━━━━━ DATA EXTRACT
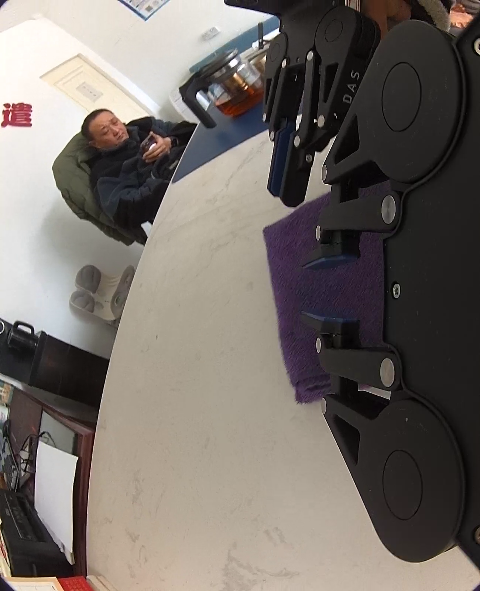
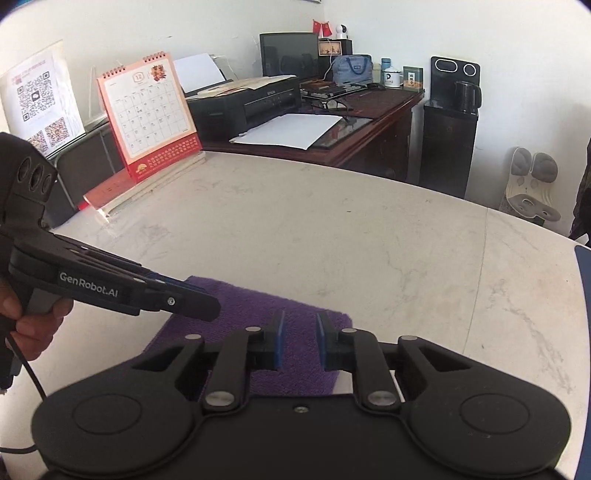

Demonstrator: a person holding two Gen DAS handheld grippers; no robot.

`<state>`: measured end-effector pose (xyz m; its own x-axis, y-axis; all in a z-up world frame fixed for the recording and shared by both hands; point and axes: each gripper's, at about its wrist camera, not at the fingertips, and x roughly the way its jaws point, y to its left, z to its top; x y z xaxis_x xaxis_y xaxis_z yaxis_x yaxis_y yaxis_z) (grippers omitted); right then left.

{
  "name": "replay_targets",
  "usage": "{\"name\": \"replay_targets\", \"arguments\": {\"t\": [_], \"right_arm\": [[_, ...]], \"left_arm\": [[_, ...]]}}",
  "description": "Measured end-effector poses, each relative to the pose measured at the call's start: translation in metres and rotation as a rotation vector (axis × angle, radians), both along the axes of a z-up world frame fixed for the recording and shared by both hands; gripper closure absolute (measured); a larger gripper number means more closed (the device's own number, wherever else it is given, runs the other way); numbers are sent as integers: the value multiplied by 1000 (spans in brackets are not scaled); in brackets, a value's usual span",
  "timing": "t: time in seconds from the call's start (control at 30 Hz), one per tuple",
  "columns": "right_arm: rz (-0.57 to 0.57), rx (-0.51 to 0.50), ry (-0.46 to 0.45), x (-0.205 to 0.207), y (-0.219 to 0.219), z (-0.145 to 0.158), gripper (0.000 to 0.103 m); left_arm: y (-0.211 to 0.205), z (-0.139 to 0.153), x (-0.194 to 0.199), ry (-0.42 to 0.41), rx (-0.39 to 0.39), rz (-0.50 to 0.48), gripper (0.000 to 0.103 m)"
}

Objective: Fold towel

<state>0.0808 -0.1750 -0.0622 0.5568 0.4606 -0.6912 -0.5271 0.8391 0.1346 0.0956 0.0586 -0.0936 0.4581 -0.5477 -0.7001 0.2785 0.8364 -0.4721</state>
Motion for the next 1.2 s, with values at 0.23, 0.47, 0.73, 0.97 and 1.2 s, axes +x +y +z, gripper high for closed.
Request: {"name": "replay_targets", "arguments": {"t": [0.23, 0.47, 0.73, 0.97, 1.2], "right_arm": [[17, -89, 4, -22, 1, -35, 88], [64, -65, -16, -39, -2, -8, 88], [142, -116, 25, -77, 2, -27, 88], [126, -79, 42, -69, -4, -10, 88], [92, -119, -77, -7, 17, -1, 84]], "left_arm": [[18, -28, -17, 57, 10, 75, 97], [21, -5, -30, 28, 34, 60, 80], [2, -15, -67, 13, 89, -27, 75], [12, -2, -69, 11, 114, -12, 74], [-7, 14, -15, -109, 195, -1, 69]]}}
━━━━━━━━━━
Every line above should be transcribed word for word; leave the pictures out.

Demonstrator: a person holding two Gen DAS handheld grippers; no robot.

`<state>`: measured end-effector pose (xyz m; its own x-axis, y-axis; all in a z-up world frame fixed for the recording and shared by both hands; point and axes: each gripper's, at about its wrist camera, not at the fingertips, and x roughly the way its jaws point, y to its left, z to its top; x y z xaxis_x xaxis_y xaxis_z yaxis_x yaxis_y yaxis_z) (grippers omitted); right then left.

{
  "name": "replay_targets",
  "usage": "{\"name\": \"replay_targets\", \"arguments\": {\"t\": [_], \"right_arm\": [[_, ...]], \"left_arm\": [[_, ...]]}}",
  "description": "Measured end-effector poses, each relative to the pose measured at the call's start: translation in metres and rotation as a rotation vector (axis × angle, radians), both along the axes of a z-up world frame fixed for the recording and shared by both hands; gripper closure absolute (measured); a larger gripper number means more closed (the device's own number, wherever else it is given, runs the other way); numbers are sent as integers: the value multiplied by 1000 (spans in brackets are not scaled); in brackets, a value's usual span",
  "timing": "t: time in seconds from the call's start (control at 30 Hz), one per tuple",
  "columns": "right_arm: rz (-0.57 to 0.57), rx (-0.51 to 0.50), ry (-0.46 to 0.45), x (-0.205 to 0.207), y (-0.219 to 0.219), z (-0.145 to 0.158), gripper (0.000 to 0.103 m); left_arm: y (-0.211 to 0.205), z (-0.139 to 0.153), x (-0.194 to 0.199), ry (-0.42 to 0.41), rx (-0.39 to 0.39), rz (-0.50 to 0.48), gripper (0.000 to 0.103 m)"
}

Objective: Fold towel

<state>0.0808 -0.1750 -0.0622 0.5568 0.4606 -0.6912 -0.5271 0.8391 0.1346 0.0956 0.0586 -0.0936 0.4581 -0.5477 -0.7001 0.2785 0.8364 -0.4721</state>
Motion for the next 1.2 s, with values at 0.23, 0.47, 0.73, 0.97 and 1.2 s, axes +x +y +z, gripper high for closed.
Request: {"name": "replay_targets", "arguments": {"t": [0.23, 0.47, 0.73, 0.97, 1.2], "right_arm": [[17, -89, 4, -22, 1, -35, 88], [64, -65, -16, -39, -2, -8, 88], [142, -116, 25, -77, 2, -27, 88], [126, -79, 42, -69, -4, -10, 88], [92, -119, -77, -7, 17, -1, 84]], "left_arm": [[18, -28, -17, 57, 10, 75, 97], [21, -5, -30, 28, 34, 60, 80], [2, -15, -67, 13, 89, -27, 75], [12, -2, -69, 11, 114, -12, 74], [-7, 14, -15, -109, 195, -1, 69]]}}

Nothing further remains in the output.